Exercise
Could you give back the whole listing exactly as written?
Start of Working data
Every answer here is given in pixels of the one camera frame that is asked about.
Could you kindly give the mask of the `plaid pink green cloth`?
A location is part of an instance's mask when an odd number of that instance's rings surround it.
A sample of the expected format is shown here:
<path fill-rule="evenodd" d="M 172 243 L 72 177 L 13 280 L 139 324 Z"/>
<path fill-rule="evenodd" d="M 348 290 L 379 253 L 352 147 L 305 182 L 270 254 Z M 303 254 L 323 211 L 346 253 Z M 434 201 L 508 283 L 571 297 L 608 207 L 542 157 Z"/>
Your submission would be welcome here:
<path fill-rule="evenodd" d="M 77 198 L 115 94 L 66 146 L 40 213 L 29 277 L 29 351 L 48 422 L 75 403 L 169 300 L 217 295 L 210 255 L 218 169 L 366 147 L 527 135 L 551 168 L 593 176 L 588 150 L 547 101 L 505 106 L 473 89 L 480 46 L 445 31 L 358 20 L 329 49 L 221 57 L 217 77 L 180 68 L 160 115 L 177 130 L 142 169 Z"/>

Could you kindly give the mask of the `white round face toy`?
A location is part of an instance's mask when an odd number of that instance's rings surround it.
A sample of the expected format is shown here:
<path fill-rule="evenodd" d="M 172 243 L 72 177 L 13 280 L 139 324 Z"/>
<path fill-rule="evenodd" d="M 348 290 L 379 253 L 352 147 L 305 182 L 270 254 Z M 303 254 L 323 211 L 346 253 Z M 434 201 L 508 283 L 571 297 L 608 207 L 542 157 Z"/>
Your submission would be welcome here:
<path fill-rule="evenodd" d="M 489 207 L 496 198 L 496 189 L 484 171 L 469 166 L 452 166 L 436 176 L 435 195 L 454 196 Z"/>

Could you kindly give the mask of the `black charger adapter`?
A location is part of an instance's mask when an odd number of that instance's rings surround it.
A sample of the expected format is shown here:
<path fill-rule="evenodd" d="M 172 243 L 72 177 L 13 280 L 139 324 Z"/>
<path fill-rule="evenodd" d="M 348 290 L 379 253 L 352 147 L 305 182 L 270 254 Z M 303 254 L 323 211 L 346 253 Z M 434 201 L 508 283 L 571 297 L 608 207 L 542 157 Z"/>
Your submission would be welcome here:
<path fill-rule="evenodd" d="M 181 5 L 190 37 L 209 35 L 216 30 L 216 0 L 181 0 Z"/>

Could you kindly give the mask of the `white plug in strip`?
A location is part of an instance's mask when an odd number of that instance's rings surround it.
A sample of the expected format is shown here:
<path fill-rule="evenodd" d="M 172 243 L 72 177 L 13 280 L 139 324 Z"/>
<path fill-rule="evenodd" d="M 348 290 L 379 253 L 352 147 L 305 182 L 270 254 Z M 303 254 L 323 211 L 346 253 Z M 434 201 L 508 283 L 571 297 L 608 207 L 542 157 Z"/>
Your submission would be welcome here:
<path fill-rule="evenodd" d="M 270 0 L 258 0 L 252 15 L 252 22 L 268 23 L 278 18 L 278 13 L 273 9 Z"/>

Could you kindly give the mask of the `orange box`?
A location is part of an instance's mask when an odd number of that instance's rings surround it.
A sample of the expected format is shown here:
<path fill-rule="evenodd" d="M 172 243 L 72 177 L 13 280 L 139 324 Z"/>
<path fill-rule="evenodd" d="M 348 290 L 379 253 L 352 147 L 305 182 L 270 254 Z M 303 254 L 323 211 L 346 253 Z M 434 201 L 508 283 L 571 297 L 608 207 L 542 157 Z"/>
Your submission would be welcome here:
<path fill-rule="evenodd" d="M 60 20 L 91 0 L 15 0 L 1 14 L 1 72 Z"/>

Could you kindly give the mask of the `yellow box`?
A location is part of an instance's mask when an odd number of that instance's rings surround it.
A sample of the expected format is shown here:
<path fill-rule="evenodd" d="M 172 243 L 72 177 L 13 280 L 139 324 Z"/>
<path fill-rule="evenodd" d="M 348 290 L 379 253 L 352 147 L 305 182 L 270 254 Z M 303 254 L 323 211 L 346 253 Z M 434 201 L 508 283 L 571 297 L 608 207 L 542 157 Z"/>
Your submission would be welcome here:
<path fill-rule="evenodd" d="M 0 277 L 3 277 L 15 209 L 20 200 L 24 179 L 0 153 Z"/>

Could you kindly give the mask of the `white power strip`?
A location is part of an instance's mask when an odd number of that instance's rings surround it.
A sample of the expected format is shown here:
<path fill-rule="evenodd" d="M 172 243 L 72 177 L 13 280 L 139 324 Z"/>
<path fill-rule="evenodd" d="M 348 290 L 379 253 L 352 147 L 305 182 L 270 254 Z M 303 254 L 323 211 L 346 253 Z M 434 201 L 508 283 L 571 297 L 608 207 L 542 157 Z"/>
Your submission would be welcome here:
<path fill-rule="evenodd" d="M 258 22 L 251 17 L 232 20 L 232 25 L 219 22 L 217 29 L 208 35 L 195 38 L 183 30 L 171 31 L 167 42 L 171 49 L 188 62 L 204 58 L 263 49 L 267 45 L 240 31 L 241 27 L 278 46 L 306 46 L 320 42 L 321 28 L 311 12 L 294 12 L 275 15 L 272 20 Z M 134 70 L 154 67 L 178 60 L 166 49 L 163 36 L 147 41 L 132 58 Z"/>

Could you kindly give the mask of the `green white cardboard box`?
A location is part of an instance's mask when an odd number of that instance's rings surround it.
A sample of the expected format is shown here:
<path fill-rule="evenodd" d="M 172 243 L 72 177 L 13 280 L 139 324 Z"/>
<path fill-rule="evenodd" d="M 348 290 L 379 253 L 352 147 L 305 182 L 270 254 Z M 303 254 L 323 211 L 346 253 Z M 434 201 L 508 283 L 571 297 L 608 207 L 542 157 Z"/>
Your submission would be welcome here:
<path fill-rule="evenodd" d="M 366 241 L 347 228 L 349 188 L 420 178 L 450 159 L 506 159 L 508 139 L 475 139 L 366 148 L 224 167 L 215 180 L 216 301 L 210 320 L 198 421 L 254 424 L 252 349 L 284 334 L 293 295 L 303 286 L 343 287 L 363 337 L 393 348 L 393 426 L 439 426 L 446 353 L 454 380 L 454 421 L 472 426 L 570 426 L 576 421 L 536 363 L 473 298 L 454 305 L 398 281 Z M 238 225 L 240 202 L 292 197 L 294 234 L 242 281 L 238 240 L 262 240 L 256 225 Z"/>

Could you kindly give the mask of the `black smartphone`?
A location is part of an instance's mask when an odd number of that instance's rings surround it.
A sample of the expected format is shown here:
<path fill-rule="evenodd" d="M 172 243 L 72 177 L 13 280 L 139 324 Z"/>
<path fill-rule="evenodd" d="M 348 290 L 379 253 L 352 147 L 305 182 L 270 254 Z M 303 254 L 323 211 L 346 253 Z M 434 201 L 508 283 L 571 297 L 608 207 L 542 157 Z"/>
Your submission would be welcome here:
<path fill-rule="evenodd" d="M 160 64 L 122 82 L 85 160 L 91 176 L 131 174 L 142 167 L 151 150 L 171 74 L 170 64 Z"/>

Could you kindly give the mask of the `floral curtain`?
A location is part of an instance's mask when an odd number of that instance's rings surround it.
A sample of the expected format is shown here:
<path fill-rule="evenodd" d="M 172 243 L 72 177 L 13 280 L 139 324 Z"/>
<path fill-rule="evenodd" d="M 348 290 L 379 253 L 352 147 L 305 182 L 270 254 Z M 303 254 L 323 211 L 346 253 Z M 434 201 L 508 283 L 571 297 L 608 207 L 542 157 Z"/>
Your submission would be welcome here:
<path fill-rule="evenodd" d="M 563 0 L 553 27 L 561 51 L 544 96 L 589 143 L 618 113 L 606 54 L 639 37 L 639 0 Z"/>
End of Working data
Written reply
Every answer here is given in pixels of the one camera frame that is asked about.
Could you kindly give the mask of the `plaid pink green cloth`?
A location is part of an instance's mask when an odd number of that instance's rings surround it.
A sample of the expected format is shown here:
<path fill-rule="evenodd" d="M 172 243 L 72 177 L 13 280 L 139 324 Z"/>
<path fill-rule="evenodd" d="M 348 290 L 379 253 L 352 147 L 305 182 L 270 254 Z M 303 254 L 323 211 L 346 253 Z M 434 201 L 508 283 L 571 297 L 608 207 L 542 157 Z"/>
Your submission would be welcome here:
<path fill-rule="evenodd" d="M 77 198 L 115 94 L 66 146 L 40 213 L 29 277 L 29 351 L 48 422 L 75 403 L 169 300 L 217 295 L 210 255 L 218 169 L 366 147 L 527 135 L 551 168 L 593 176 L 588 150 L 547 101 L 505 106 L 473 89 L 480 46 L 445 31 L 358 20 L 329 49 L 221 57 L 217 77 L 180 68 L 160 115 L 177 130 L 142 169 Z"/>

Could you kindly give the mask of the `white round face toy`?
A location is part of an instance's mask when an odd number of that instance's rings surround it.
A sample of the expected format is shown here:
<path fill-rule="evenodd" d="M 172 243 L 72 177 L 13 280 L 139 324 Z"/>
<path fill-rule="evenodd" d="M 348 290 L 379 253 L 352 147 L 305 182 L 270 254 Z M 303 254 L 323 211 L 346 253 Z M 434 201 L 508 283 L 571 297 L 608 207 L 542 157 Z"/>
Your submission would be welcome here:
<path fill-rule="evenodd" d="M 489 207 L 496 198 L 496 189 L 484 171 L 469 166 L 452 166 L 436 176 L 435 195 L 454 196 Z"/>

Could you kindly give the mask of the `black charger adapter`?
A location is part of an instance's mask when an odd number of that instance's rings surround it.
A sample of the expected format is shown here:
<path fill-rule="evenodd" d="M 172 243 L 72 177 L 13 280 L 139 324 Z"/>
<path fill-rule="evenodd" d="M 348 290 L 379 253 L 352 147 L 305 182 L 270 254 Z M 303 254 L 323 211 L 346 253 Z M 434 201 L 508 283 L 571 297 L 608 207 L 542 157 Z"/>
Your submission would be welcome here:
<path fill-rule="evenodd" d="M 181 5 L 190 37 L 209 35 L 216 30 L 216 0 L 181 0 Z"/>

Could you kindly give the mask of the `white plug in strip`?
A location is part of an instance's mask when an odd number of that instance's rings surround it.
A sample of the expected format is shown here:
<path fill-rule="evenodd" d="M 172 243 L 72 177 L 13 280 L 139 324 Z"/>
<path fill-rule="evenodd" d="M 348 290 L 379 253 L 352 147 L 305 182 L 270 254 Z M 303 254 L 323 211 L 346 253 Z M 434 201 L 508 283 L 571 297 L 608 207 L 542 157 Z"/>
Your submission would be welcome here:
<path fill-rule="evenodd" d="M 270 0 L 258 0 L 252 15 L 252 22 L 268 23 L 278 18 L 278 13 L 273 9 Z"/>

Could you kindly give the mask of the `orange box`?
A location is part of an instance's mask when an odd number of that instance's rings surround it.
A sample of the expected format is shown here:
<path fill-rule="evenodd" d="M 172 243 L 72 177 L 13 280 L 139 324 Z"/>
<path fill-rule="evenodd" d="M 348 290 L 379 253 L 352 147 L 305 182 L 270 254 Z M 303 254 L 323 211 L 346 253 Z M 434 201 L 508 283 L 571 297 L 608 207 L 542 157 Z"/>
Your submission would be welcome here:
<path fill-rule="evenodd" d="M 60 20 L 91 0 L 15 0 L 1 14 L 1 72 Z"/>

Could you kindly give the mask of the `yellow box`?
A location is part of an instance's mask when an odd number of that instance's rings surround it.
A sample of the expected format is shown here:
<path fill-rule="evenodd" d="M 172 243 L 72 177 L 13 280 L 139 324 Z"/>
<path fill-rule="evenodd" d="M 348 290 L 379 253 L 352 147 L 305 182 L 270 254 Z M 303 254 L 323 211 L 346 253 Z M 434 201 L 508 283 L 571 297 L 608 207 L 542 157 Z"/>
Your submission would be welcome here:
<path fill-rule="evenodd" d="M 0 277 L 3 277 L 15 209 L 20 200 L 24 179 L 0 153 Z"/>

Could you kindly give the mask of the `white power strip`?
A location is part of an instance's mask when an odd number of that instance's rings surround it.
A sample of the expected format is shown here:
<path fill-rule="evenodd" d="M 172 243 L 72 177 L 13 280 L 139 324 Z"/>
<path fill-rule="evenodd" d="M 348 290 L 379 253 L 352 147 L 305 182 L 270 254 Z M 303 254 L 323 211 L 346 253 Z M 434 201 L 508 283 L 571 297 L 608 207 L 542 157 Z"/>
Your submission would be welcome here:
<path fill-rule="evenodd" d="M 258 22 L 251 17 L 232 20 L 232 25 L 219 22 L 217 29 L 208 35 L 195 38 L 183 30 L 171 31 L 167 42 L 171 49 L 188 62 L 204 58 L 263 49 L 267 45 L 240 31 L 241 27 L 278 46 L 306 46 L 320 42 L 321 28 L 311 12 L 294 12 L 275 15 L 272 20 Z M 134 70 L 154 67 L 178 60 L 166 49 L 163 36 L 147 41 L 132 58 Z"/>

Could you kindly give the mask of the `green white cardboard box`?
A location is part of an instance's mask when an odd number of that instance's rings surround it.
A sample of the expected format is shown here:
<path fill-rule="evenodd" d="M 172 243 L 72 177 L 13 280 L 139 324 Z"/>
<path fill-rule="evenodd" d="M 348 290 L 379 253 L 352 147 L 305 182 L 270 254 Z M 303 254 L 323 211 L 346 253 Z M 434 201 L 508 283 L 571 297 L 608 207 L 542 157 Z"/>
Your submission would be welcome here:
<path fill-rule="evenodd" d="M 366 241 L 347 228 L 349 188 L 420 178 L 450 159 L 506 159 L 508 139 L 475 139 L 366 148 L 224 167 L 215 180 L 216 301 L 210 320 L 198 421 L 254 424 L 252 349 L 284 334 L 293 295 L 303 286 L 343 287 L 363 337 L 393 348 L 393 426 L 439 426 L 446 353 L 454 380 L 454 421 L 472 426 L 570 426 L 576 421 L 536 363 L 473 298 L 454 305 L 398 281 Z M 238 225 L 240 202 L 292 197 L 294 234 L 242 281 L 238 240 L 262 240 L 256 225 Z"/>

Could you kindly give the mask of the `black smartphone`?
A location is part of an instance's mask when an odd number of that instance's rings surround it.
A sample of the expected format is shown here:
<path fill-rule="evenodd" d="M 172 243 L 72 177 L 13 280 L 139 324 Z"/>
<path fill-rule="evenodd" d="M 348 290 L 379 253 L 352 147 L 305 182 L 270 254 Z M 303 254 L 323 211 L 346 253 Z M 434 201 L 508 283 L 571 297 L 608 207 L 542 157 Z"/>
Your submission would be welcome here:
<path fill-rule="evenodd" d="M 160 64 L 122 82 L 85 160 L 91 176 L 131 174 L 142 167 L 151 150 L 171 74 L 170 64 Z"/>

Could you kindly give the mask of the `floral curtain`?
A location is part of an instance's mask when an odd number of that instance's rings surround it.
A sample of the expected format is shown here:
<path fill-rule="evenodd" d="M 172 243 L 72 177 L 13 280 L 139 324 Z"/>
<path fill-rule="evenodd" d="M 348 290 L 379 253 L 352 147 L 305 182 L 270 254 Z M 303 254 L 323 211 L 346 253 Z M 434 201 L 508 283 L 571 297 L 608 207 L 542 157 Z"/>
Your submission would be welcome here:
<path fill-rule="evenodd" d="M 563 0 L 553 27 L 561 51 L 544 96 L 589 143 L 618 113 L 606 54 L 639 37 L 639 0 Z"/>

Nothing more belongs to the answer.